What the task asks:
Which lines run from the start of the data below to the line containing "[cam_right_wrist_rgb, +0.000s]"? Set them down exactly, with none added.

Data segment:
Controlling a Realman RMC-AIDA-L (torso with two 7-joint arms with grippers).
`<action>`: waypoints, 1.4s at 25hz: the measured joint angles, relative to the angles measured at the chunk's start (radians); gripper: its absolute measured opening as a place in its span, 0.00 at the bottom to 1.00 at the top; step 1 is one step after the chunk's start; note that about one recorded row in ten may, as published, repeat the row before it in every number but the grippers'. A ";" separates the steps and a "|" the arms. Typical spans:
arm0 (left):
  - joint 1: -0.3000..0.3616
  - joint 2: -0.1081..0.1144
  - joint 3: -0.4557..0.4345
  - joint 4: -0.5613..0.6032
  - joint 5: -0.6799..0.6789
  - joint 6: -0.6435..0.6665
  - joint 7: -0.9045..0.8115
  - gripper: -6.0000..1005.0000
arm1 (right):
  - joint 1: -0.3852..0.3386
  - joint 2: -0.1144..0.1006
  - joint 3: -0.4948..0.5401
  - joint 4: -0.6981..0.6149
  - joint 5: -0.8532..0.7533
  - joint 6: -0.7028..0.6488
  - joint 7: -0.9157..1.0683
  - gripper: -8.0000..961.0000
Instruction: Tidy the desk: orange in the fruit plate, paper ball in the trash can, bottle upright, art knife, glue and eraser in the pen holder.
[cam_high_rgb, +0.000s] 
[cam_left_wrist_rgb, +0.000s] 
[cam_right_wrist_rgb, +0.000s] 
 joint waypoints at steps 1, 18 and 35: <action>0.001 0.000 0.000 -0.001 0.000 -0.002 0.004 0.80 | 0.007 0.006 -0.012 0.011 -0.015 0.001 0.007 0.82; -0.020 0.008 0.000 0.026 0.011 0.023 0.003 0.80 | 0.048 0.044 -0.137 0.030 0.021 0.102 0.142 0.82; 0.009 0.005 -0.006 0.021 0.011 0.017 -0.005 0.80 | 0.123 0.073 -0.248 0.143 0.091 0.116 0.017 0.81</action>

Result of this exercise:
Controlling a Realman RMC-AIDA-L (torso with two 7-joint arms with grippers).
`<action>`: waypoints, 1.4s at 25hz: the measured joint angles, relative to the angles measured at the chunk's start (radians); gripper: its absolute measured opening as a place in its span, 0.00 at the bottom to 1.00 at the top; step 1 is one step after the chunk's start; note that about one recorded row in ten may, as published, repeat the row before it in every number but the grippers'. A ";" separates the steps and a "|" the arms. Typical spans:
arm0 (left):
  - joint 1: -0.3000..0.3616
  - joint 2: -0.1081..0.1144
  - joint 3: -0.4557..0.4345
  - joint 4: -0.5613..0.6032
  - joint 5: -0.6799..0.6789
  - joint 6: -0.6435..0.6665
  - joint 7: -0.9045..0.8115
  - gripper: -6.0000..1005.0000
arm1 (right):
  - joint 1: -0.3852..0.3386
  - joint 2: -0.1144..0.1006
  - joint 3: -0.4948..0.5401
  - joint 4: -0.6981..0.6149
  - joint 5: -0.8532..0.7533
  - joint 6: -0.7028..0.6488
  - joint 7: -0.9157..1.0683
  - gripper: -8.0000..961.0000
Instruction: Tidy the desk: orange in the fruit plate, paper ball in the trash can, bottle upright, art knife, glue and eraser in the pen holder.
[cam_high_rgb, +0.000s] 
[cam_left_wrist_rgb, +0.000s] 
[cam_right_wrist_rgb, +0.000s] 

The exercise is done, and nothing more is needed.